1. 1

    Good read. I would like to know if and how BTRFS does guarantee that data that is on the disk is the one that was written. As well it would be interesting to know how much this guarantees are impacting the performance. I would be grateful if somebody who has answers to this could shed some light.

    1. 2

      (The same answear you can find on the blog in the comment section).

      Let’s start by seeing, “I’m not an expert in BTRFS”.

      That said, first of all, the BTRFS is using b-tree instead of the merkle tree. They decided not to keep the checksum of the node in the node above. Instead, they are checksumming the level of the block and block number where this block is supposed to live.
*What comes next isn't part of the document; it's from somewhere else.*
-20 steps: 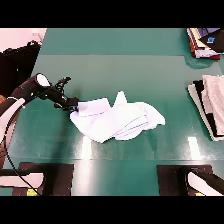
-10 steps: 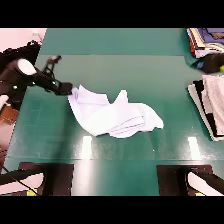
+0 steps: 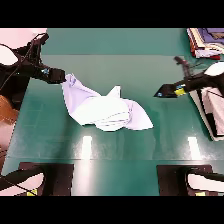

This allows them to detect misplaced writes/reads on the media.

      Everything that points to a tree block also stores the transaction id (the generation field) it expects that block to have, and this allows to detect phantom writes.

      The difference with ZFS is that it checks the checksum of the block instead of the transaction id.

      Source: https://btrfs.wiki.kernel.org/index.php/Btrfs_design

      1. 1

        Thank you for the reply!

    1. 7

      Off-topic: is it just me or do all of the game screenshots look like they have a greyscale canvas filters applied?

      1. 1

        Yes. That’s the ‘style’ of my blog. ;)

        1. 8

          Might confuse people when you talk about video games working on a specific OS. To me, it didn’t look like they were working correctly…

          1. 1

            If you’d like to dissuade people from gaming on FreeBSD I would leave it as-is.

          1. 8

            Open-Source games

            You missed the big one here. The Elder Scrolls III: Morrowind! :)

            [emulators] many of them for GameBoy, SNES, NeoGeo and other games consoles

            Much more exciting: Dolphin (GameCube/Wii), PPSSPP (PSP), RPCS3 (PS3) — and if you’re on a Radeon GPU, these can use Vulkan!

            And now, some extra things that aren’t in ports yet but might be interesting:

            1. 2

              Oh right! Added. Thanks! I’m didn’t dig very deeply into the game consoles emulators. Now I see that I have to :)

              1. 1

                Wow, didn’t know OpenMW worked on FreeBSD. That’s good to know. What an awesome project.

                1. 1

                  I wonder if Dolphin would work with a USB controller on FreeBSD, that would give me a whole new usecase for an old Juniper

                  1. 1

                    It does. It can also directly access a USB Bluetooth dongle, which worked for my (3rd party knockoff) wiimote

                1. 7

                  When I first read about Capsicum back in 2010 I thought it was a very cool idea, much like the later pledge system call in OpenBSD. I especially liked the idea that they introduced Capsicum calls to Google Chromium, as browsers are just piles and piles of code that you just generally have to trust. It’s just really unfortunate that these things are all tied to a specific operating system.

                  I wonder if those Capsicum changes were ever accepted upstream and are still maintained?

                  1. 21

                    It was intended to be cross-platform concept. Lots of the big companies have Not Invented Here syndrome which sort of ties into them liking to control and patent anything they depend on, too. Examples:

                    1. Google’s NaCl was weaker, but faster, than capability security. Just used Java and basic permissions for Android.

                    2. Microsoft Research made a lot of great stuff but Windows division only applies tiniest amount of what they do.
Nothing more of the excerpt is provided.